First, this is Kimberly Hiatt and she worked at a hospital that followed a so-called “Just Culture” model, "which recognizes the need to use errors to identify and correct systemic problems, rather than focusing on penalizing individuals”. Many hospitals around the country follow this model today, especially when it comes to medication and surgical procedures.
Kim Hiatt, made her career at this particular hospital for the past 24 years. Last year she made a medical error and gave an infant 10 times the ordered dose of calcium chloride. The infant was not doing well before this incident and did pass away 5 days later, but it is not clear whether this contributed to the baby death. Also, the parents of this baby understood that it was an accident and did not want anyone to take the fall for the mistake.
Kim committed suicide.
Reading the whole story it appears that there were other contributing factors as to why the hospital was so quick to fire her. Because, even though her co-workers loved her and say she was a good nurse, the hospital appeared to have a problem with her lesbian lifestyle. I am sure there were other contributing personal and professional factors, but that does not excuse how the hospital went above and beyond to penalize her.
Nurses are scared to report errors the way it is, and that should not be the case. However, nurses also have to remember that hospitals are going to look after themselves first. That is one of the big reasons for so much paperwork, hospitals are trying to cover their asses. This makes nurses and doctors do the same thing and try to cover their asses as well.
This story is wrong on so many different levels
7 comments:
Horrific!

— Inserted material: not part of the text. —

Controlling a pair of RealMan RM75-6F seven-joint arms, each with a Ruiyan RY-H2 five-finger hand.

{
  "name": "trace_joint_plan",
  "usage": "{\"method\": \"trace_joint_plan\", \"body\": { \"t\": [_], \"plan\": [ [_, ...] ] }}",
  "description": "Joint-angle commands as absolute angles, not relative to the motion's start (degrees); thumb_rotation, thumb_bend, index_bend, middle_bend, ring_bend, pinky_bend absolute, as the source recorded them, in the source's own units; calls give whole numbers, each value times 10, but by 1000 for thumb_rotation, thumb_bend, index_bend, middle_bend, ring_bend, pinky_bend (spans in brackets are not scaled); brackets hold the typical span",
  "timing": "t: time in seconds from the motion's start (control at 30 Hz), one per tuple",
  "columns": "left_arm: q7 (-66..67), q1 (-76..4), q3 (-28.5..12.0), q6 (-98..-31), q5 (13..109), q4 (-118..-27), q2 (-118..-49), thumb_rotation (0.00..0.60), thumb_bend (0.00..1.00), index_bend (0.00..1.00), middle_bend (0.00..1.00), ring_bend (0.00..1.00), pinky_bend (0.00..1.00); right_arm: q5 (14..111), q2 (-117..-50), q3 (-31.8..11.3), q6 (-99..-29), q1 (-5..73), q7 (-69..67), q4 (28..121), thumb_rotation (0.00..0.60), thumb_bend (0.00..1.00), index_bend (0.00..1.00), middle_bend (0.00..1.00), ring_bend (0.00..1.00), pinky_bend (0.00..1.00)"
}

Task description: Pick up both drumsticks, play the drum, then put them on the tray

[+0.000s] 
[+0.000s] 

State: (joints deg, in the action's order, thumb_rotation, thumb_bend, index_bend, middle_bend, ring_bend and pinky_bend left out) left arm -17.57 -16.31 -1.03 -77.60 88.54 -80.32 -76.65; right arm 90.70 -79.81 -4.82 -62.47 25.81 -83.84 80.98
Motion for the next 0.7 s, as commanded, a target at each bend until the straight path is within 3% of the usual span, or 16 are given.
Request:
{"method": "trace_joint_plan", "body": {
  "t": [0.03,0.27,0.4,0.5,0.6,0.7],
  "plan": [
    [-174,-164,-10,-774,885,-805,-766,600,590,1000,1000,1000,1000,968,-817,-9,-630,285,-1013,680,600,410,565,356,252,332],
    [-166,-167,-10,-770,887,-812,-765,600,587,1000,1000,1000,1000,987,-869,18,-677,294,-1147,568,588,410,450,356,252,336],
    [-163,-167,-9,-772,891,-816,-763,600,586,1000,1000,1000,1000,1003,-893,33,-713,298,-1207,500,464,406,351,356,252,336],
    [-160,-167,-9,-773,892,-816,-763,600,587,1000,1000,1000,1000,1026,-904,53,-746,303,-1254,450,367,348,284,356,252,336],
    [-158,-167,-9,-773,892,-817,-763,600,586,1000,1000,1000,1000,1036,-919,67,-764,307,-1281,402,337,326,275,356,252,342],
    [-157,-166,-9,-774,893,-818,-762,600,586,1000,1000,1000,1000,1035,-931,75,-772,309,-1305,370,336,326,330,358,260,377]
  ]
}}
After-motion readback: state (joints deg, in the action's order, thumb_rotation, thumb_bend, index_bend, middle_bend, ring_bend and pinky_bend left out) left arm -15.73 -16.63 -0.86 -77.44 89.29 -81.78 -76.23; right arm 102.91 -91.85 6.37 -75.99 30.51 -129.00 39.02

From the parents of the infant to the nurse who took her life; from the hospital that deemed her lifestyle choice to be incorrect, to the firing of her.

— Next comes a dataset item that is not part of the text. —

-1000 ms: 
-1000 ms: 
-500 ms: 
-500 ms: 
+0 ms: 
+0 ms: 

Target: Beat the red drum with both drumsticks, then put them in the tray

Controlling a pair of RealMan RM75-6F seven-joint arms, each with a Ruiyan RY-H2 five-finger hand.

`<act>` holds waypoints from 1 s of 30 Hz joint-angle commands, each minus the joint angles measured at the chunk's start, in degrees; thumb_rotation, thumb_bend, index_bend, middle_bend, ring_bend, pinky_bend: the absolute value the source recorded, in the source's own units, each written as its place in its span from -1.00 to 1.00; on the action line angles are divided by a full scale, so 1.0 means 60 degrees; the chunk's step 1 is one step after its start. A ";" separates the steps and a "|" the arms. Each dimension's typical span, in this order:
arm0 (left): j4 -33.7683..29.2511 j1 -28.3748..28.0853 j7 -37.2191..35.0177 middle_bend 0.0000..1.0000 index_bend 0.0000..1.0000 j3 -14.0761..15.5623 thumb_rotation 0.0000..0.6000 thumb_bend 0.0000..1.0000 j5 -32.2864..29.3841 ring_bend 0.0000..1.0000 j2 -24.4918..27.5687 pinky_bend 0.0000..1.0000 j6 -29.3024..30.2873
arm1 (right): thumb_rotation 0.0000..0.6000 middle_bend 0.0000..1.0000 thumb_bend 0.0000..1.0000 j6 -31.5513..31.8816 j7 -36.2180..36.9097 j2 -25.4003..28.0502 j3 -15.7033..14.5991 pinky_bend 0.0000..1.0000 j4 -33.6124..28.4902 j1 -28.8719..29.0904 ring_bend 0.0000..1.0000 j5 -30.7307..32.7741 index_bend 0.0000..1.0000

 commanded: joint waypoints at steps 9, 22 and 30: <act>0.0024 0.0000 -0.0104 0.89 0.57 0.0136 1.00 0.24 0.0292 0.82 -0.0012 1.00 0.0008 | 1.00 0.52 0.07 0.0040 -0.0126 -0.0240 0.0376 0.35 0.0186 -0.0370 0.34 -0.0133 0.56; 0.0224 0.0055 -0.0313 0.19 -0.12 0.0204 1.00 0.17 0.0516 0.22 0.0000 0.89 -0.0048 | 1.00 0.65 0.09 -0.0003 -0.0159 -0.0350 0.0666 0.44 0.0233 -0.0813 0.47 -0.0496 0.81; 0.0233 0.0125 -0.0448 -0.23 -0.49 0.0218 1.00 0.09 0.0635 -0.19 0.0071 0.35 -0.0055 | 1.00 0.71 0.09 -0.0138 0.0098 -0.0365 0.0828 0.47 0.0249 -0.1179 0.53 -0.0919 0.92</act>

I'm so sorry to her family, and significant other. It has to be beyond tragic and traumatic.
That is a horrible, horrific story that bothered me considerably.

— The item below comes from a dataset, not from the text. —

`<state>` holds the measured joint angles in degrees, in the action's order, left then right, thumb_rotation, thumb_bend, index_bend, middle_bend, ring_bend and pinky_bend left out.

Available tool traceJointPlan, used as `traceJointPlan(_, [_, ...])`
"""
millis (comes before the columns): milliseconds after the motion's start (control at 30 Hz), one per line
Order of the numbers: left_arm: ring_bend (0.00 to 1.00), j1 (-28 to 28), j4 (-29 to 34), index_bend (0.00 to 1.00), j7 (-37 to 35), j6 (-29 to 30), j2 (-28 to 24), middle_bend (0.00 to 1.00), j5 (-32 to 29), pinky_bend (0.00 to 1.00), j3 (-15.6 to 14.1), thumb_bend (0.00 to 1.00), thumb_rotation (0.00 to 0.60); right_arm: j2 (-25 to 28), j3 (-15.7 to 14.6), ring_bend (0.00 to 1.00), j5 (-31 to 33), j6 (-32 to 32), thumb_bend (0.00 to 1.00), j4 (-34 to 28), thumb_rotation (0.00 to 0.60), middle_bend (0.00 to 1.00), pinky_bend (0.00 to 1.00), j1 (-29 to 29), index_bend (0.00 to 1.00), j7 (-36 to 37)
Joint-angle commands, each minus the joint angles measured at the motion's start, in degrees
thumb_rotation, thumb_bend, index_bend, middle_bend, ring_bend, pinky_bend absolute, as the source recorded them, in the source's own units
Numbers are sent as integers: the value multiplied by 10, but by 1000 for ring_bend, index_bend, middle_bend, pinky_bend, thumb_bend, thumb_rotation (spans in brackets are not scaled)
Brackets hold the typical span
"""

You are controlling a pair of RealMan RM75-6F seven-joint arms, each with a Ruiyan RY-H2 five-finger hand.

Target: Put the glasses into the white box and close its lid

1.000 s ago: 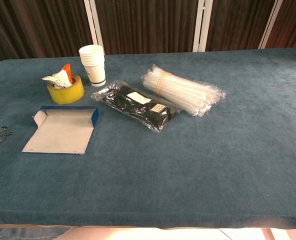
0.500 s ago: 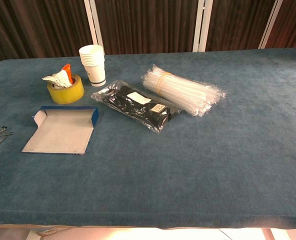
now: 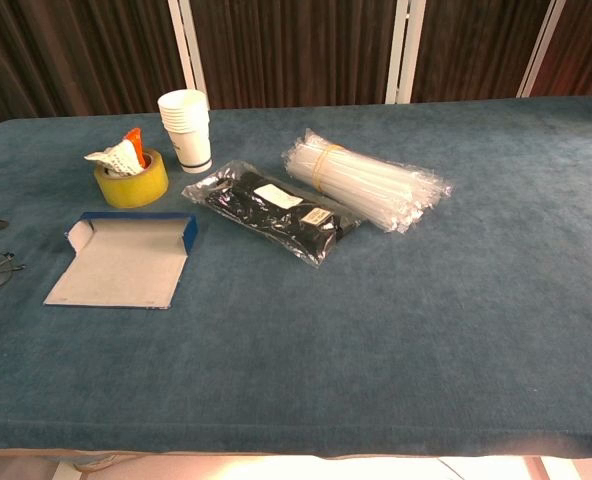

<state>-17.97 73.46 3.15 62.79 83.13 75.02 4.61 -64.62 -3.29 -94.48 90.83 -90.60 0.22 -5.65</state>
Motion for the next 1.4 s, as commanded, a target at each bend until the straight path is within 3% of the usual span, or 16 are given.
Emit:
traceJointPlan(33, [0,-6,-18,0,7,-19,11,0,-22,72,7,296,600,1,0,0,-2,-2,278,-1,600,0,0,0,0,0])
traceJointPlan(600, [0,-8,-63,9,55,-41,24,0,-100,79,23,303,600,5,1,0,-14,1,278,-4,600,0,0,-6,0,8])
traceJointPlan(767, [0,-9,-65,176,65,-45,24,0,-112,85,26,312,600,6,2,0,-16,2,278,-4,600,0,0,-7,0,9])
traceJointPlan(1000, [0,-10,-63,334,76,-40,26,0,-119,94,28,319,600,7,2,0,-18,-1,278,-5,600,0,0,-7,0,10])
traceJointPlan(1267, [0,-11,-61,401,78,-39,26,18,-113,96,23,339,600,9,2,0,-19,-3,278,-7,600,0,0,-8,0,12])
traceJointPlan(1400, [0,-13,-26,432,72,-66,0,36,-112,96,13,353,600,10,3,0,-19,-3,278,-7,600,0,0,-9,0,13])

It pains me that we still live in a culture where being LBGTstill means you are treated differently. Tragic story.
The story left me feeling so sick. I wanted to blog on it but it bothered me so much, I was left speechless.
It's too bad the hospital couldn't have been more transparent...and supported this nurse rather than fire her.
Hospitals extend more help and cover for MDs than RNs...and yet it's the nurses AND the hospitals that would benefit most from their support.
It's all so very sad.
What an absolutely tragic story on so many levels.
When I think of every med error I've made in my career all I can say is "there but for the grace of God..."
I've been lucky--because it is a system which requires error prone humans, in error prone situations, to undertake life or death administrations. Until we have a little less blame and a little more effort at figuring out the *systems* that lead to these errors, we are in big trouble.
I recently had a friend (an MD) whose daughter was in BC Children's following a bone marrow transplant, find out that for TWO WEEKS her 3 year old daughter had been getting 5x the dose of narcotic that was deemed 'safe'. No one, not the pharmacist, pain team, attending, residents, medical students, RN's, picked it up.
I have been sitting here shaking my head in disgust and shame because we live in such a cruel word. I am heartbThroken by this story. This is so very sad.
Wowza.
I had heard about this and it broke my heart.